See G. I. Duthie, "The Text of Shakespeare's Romeo and Juliet," Studies in Bibliography, IV (1951-52), especially 17-18; and Richard Hosley, "The Corrupting Influence of the Bad Quarto on the Received Text of Romeo and Juliet," SQ, IV (1953), especially 11-12 and 16.


Note a comment on the Edward I text by Harold M. Dowling, op. cit., 184: "The text shows that the play has been ruthlessly revised, serious matter being wholly excised so as to allow for the inclusion of comic and farcical scenes."


This list is intended to be illustrative not exhaustive. Accidental dropping and misplacing of lines, suggested by Dyce, Bullen, and other editors, may enter into the explanation of some of these passages, as well as conscious revision. There is a clearly misplaced four-line fragment in David and Bethsabe, at the bottom of G4v, indicating some kind of confusion in the manuscript; and it may be that such misplacements occur in Edward 1. See the above discussion of the passage at 2943-56.


Holger Norgaard, in Notes and Queries, CXCVII (October 11, 1952), 443, states his impression that "the play must almost certainly have been the source of the ballad, which in places is barely understandable without reference to the play." My own impression reverses this pattern of influence, but there is no positive evidence either way.


Bullen, I, 82. The last word was probably once "Queenhive"; Potters Heath is three times called "Potters Hive" in Edward I, at 2506, 2543, and 2548.


Neither of these events is mentioned in the anonymous ballad. The only reference to any child of Queen is in stanza 19 of the ballad, where it is stated that Elinor confessed to having had o-a base-born child" by a friar. In Edward 1, scene 25, the Queen confesses that Jone's father was a French friar. This is one of two specific links between the ballad and portions of Edward I which I believe to be in the main Peele's. The other concerns Elinor's pride in dress, mentioned in stanzas 2-4 of the ballad and in the play in scene 1, at 223-233, and 285-92. Peele may have had a general knowledge of the anonymous ballad when he wrote his play, or he may merely have known the tenor of the current vilifications of Queen Elinor. I do not think, as I am attempting to demonstrate above, that he is responsible for the more extensive use to which the ballad has been put in other scenes of Edward 1.
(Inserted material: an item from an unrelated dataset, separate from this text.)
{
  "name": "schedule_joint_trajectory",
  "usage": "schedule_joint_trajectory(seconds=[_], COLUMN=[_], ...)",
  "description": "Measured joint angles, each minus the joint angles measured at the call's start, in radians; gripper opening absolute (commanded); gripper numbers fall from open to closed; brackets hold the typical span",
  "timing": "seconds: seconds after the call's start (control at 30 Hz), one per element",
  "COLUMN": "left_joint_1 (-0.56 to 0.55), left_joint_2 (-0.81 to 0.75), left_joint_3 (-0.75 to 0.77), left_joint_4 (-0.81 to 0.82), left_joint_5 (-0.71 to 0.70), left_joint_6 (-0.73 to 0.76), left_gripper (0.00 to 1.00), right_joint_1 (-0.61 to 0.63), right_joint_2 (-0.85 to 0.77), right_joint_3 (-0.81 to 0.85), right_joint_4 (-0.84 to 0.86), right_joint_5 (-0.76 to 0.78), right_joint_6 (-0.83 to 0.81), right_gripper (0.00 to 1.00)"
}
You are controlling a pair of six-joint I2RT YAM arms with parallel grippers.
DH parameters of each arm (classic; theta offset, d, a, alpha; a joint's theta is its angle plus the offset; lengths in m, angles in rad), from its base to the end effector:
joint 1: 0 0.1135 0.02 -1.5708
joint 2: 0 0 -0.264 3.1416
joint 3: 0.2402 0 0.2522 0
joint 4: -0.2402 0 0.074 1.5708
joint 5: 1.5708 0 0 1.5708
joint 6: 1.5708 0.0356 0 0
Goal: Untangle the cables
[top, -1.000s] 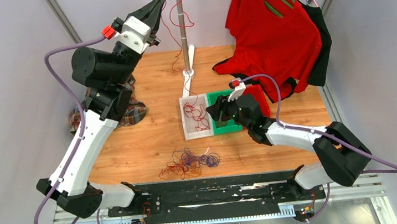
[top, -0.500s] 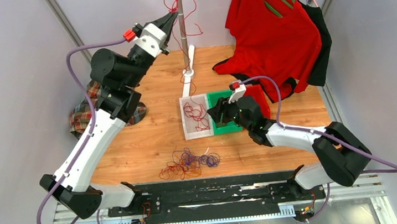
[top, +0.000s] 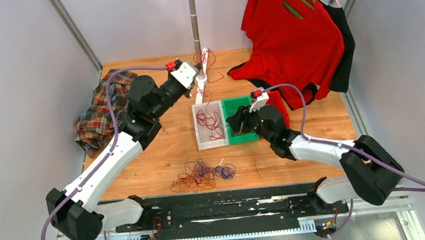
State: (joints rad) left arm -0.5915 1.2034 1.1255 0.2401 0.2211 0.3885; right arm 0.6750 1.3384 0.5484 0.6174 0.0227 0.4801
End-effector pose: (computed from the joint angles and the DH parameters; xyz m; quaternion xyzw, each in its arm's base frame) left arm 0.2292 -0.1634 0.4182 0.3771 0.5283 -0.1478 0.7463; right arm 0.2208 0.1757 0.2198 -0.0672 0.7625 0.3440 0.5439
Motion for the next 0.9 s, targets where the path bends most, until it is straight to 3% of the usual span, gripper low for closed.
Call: schedule_joint_trajectory(seconds=[0.3,0.57,0.9], left_joint_1=[0.0,0.0,-0.01], left_joint_2=[-0.088,-0.046,-0.044], left_joint_3=[-0.136,-0.161,-0.174], left_joint_4=[-0.109,-0.171,-0.266], left_joint_5=[0.008,0.06,0.232], left_joint_6=[-0.1,-0.159,-0.166], left_gripper=[0.0,0.0,0.0], right_joint_1=[-0.034,-0.05,-0.109], right_joint_2=[-0.019,-0.02,-0.031], right_joint_3=[-0.009,-0.01,-0.023], right_joint_4=[-0.002,-0.002,-0.005], right_joint_5=[0.007,0.005,0.002], right_joint_6=[0.0,0.0,0.001], right_gripper=[0.55,0.55,0.55])
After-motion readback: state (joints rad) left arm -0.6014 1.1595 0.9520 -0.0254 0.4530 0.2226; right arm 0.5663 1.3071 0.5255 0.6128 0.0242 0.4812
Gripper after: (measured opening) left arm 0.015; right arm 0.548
Possibly the occurrence of Rice's name in this stage direction indicates that the actor who portrayed Rice earlier is here doubling as an attendant of King Edward's. The stage direction in such case would be a playhouse addition made by a theatrical reviser and/or bookkeeper. The apparent confusion between stage directions and dialogue reflected in this line has a counterpart in David and Bethsabe at F4v, 17, in the direction, Hence murtherer, hence, he threw at him." Presumably the first half of this line belongs to the text-proper, not to the stage direction. The curious use of past tense for stage directions occurs both in David and, more rarely, in The Arraignment, but not in Edward 1.


The reference in scene 7 of Edward I at 1293-4, to "the booke of Robin Hood" (i.e., the prompt book), suggests that there was in existence a Robin Hood play earlier than Anthony Munday's Death of Robert Earl of Huntington, printed in 1601, and longer than the play which occupies the last eight pages of "A mery geste of Robyn Hoode and on hys Iyfe, wyth a newe playe for to be played in Maye games . . . ," first printed in an undated quarto ca. 1561-69.


See MSR, vi. In Henslowe's Diary, 11 (1908), 148, Greg defines "ne" thus: "The occurrence of the letters against a performance may therefore indicate one of three things: (i) that the play was new to the stage and had never before been acted; (ii) that it was new to the company, but had been previously represented by some other body; (iii) that it was new in its particular form, having received alterations since it was last acted."


Greg, in Henslowe's Diary, II, 176, has suggested Strange's instead of Queen's as the original owner of Edward l: "The present play belonged to Alleyn and may very likely, therefore, have come from Strange's men [Fleay's suggestion], being marked as new on account of revision. The edition of 1599 appears to be a mere reprint of that of 1593, so that any additions made in 1595 have perished. The printed text is mutilated, and may have been cut down for country performance during the plague of 1592-3."